On Love and Relationships:
- I found out that I can still love someone else.
- You cannot stop the heart from choosing, it just does, despite the imperfections that it sees.
- I have to stop getting myself into EXTREMELY complicated situations.

On My Life:
- Well, it may be perfect for some. Pointless for others. But its mine and its time that I do something about my life now.
- I have a problem that does not involve anyone but myself. A big one.

Ergo... I'll have a different blog starting next year, which is in less than an hour. It's part of my New Year's Resolution. Whether or not I will still continue updating this one is still a mystery at this point. It will depend on the outcome of my new life project which involves taking control. I named it Clearing the Clutttered Life.

Monday, December 26, 2005

My first blog rant

Can somebody tell me what kind of a friend in their right mind would spread rumors that I'm hitting on their husband?! EXCUSE ME!!! Kahit libag ko hindi papatol sa asawa mo noh!!!

Breathe, LJ... breathe...

I'm good... Carry on, carry on. I just had to let that out of my system.

On a different note, is it just me or does anybody else feel like not taking a bath this Christmas? ANG LAMIG!!!

Hope you guys had a great holiday. Despite everything, I had a good one.

Happy thoughts, happy thoughts. :-)

Sunday, December 25, 2005

My Christmas Wish

A friend recently asked me what I would give myself for Christmas. I stopped asking for gifts years ago. Somehow material things didn't matter anymore. I said:

"My gift to myself is to try to make myself happy this Christmas."

A lot of things have been bothering me lately. Family, friends... mostly family. Well... mostly mom actually. I tried to get into the Christmas spirit, so I planned out a little something that I would do for my family and friends. Well, it didn't push through. Don't ask, just felt like it.

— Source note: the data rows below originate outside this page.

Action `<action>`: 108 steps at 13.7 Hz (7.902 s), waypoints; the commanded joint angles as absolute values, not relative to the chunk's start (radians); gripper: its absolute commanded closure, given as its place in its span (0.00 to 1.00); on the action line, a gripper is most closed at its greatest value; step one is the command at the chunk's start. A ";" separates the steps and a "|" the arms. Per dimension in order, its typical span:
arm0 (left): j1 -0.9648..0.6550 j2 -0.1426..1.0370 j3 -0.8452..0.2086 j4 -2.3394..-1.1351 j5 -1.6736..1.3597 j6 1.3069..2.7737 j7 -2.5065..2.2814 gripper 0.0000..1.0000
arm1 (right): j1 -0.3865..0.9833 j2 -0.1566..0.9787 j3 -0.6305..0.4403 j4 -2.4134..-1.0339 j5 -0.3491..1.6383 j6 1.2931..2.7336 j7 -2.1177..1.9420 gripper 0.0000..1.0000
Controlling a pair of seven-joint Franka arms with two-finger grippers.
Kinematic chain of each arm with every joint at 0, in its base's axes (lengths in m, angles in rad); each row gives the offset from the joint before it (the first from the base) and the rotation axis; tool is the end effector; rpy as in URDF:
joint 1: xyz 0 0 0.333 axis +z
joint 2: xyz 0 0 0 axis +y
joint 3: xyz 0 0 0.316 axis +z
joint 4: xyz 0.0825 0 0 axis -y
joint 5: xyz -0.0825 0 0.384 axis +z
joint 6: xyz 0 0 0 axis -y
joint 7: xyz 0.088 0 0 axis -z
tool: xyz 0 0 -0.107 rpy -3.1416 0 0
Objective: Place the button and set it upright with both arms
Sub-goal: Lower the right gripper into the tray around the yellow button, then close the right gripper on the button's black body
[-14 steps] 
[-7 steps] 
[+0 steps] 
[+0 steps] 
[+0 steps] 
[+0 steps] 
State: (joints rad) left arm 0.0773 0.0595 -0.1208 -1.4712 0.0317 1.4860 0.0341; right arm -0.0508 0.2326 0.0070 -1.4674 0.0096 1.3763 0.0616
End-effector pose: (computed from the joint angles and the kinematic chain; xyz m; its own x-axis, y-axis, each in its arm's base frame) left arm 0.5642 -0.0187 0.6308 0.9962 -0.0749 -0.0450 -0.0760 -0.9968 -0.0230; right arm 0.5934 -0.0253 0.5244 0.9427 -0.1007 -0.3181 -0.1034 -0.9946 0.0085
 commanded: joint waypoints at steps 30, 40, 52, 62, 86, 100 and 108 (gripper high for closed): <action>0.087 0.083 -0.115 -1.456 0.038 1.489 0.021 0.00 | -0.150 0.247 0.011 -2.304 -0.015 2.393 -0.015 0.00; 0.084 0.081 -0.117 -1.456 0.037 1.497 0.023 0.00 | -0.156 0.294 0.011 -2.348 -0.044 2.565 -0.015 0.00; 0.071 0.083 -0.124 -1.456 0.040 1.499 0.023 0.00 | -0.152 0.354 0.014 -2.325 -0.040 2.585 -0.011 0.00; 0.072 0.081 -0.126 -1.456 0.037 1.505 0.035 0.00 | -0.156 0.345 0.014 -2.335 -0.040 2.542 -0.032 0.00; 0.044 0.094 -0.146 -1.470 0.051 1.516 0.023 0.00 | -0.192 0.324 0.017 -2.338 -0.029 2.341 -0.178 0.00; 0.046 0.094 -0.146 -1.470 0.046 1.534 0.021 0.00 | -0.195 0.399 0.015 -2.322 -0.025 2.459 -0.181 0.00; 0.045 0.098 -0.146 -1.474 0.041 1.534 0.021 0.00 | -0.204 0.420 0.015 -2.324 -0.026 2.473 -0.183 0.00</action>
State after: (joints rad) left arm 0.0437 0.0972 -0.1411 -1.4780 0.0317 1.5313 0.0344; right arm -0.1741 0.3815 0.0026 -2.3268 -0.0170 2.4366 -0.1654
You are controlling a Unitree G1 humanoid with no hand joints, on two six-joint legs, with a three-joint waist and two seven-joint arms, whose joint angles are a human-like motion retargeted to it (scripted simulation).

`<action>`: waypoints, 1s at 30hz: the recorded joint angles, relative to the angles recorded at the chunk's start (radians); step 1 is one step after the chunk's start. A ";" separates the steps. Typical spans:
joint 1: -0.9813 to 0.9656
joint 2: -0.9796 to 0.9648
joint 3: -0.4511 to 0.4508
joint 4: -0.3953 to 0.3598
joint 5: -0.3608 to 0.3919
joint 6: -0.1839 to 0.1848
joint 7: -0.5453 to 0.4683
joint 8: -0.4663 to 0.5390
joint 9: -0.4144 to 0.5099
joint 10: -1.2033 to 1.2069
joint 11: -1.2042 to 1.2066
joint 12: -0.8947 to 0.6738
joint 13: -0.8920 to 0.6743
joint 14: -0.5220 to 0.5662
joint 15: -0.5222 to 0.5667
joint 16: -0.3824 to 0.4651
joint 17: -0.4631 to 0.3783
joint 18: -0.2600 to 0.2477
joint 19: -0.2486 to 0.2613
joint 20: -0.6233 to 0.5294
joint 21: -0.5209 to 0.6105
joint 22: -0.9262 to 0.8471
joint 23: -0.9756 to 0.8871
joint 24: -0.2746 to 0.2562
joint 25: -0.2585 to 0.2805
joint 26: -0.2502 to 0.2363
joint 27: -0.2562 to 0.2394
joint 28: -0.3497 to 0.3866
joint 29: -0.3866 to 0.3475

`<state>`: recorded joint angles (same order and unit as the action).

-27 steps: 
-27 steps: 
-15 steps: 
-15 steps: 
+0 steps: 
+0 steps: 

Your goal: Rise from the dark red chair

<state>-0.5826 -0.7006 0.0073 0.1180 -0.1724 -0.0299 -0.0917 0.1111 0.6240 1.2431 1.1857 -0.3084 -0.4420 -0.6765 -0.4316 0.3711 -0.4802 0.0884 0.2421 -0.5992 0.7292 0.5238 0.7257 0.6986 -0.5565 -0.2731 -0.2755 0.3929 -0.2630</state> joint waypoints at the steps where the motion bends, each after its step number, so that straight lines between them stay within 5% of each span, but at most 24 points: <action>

A few days before what used to be my favorite day of the year, I felt that this year's Christmas would be the saddest one in 22 years. On Christmas Eve, we had our usual turkey dinner with other stuff. I cooked the turkey as usual (since mom had had it when she always try to cook it -- it always turned out tough or raw). Mom was telling me to divide the ham into three portions to be stored in the fridge, which I thought was pointless. Nobody was even at the dinner table at the same time. My younger brother, Abie, was watching TV in the living room. My sister, Joan, was in her room finishing her cross-stitching project for school. My special brother, Mickey, was walking in and out of the house as usual. Dad and I were pretty much the only two people stationary at the table, while mom was moving in and out the kitchen.

Nobody even greeted anybody "Merry Christmas." I thought, that was it. This IS the saddest Christmas ever.

I had to go out.

I met up with DJ, texted Andy and "kidnapped" Mimi. Somehow I felt better being with a group of people who sort of felt the same way as I did about this year's Christmas. It was my first Christmas Eve not spent entirely at home. We tried to make the most out of it. We went to our usual hangout place, Select (yes, as in the convenient store in Shell gas station), and bought some beer (I don't really drink but I felt like it). Later on, two of our other hangout buddies came, Jomar and Ian. So there we were, greeting each other "Merry Christmas" while drinking beer, sharing jokes, talking about the upcoming World Pyro Olympics and aphrodisiacs (don't really remember how that got in the picture).

Somehow I wasn't sad anymore.

On the way home, I caught myself smiling. Maybe I was wrong about this year's Christmas... because I still found the time to think of the non-worldly things that I have. Mom and I may have our issues, but I guess we have this unwritten agreement that we can fight like sisters but still act like best friends.

Well, I guess I did get my Christmas gift after all.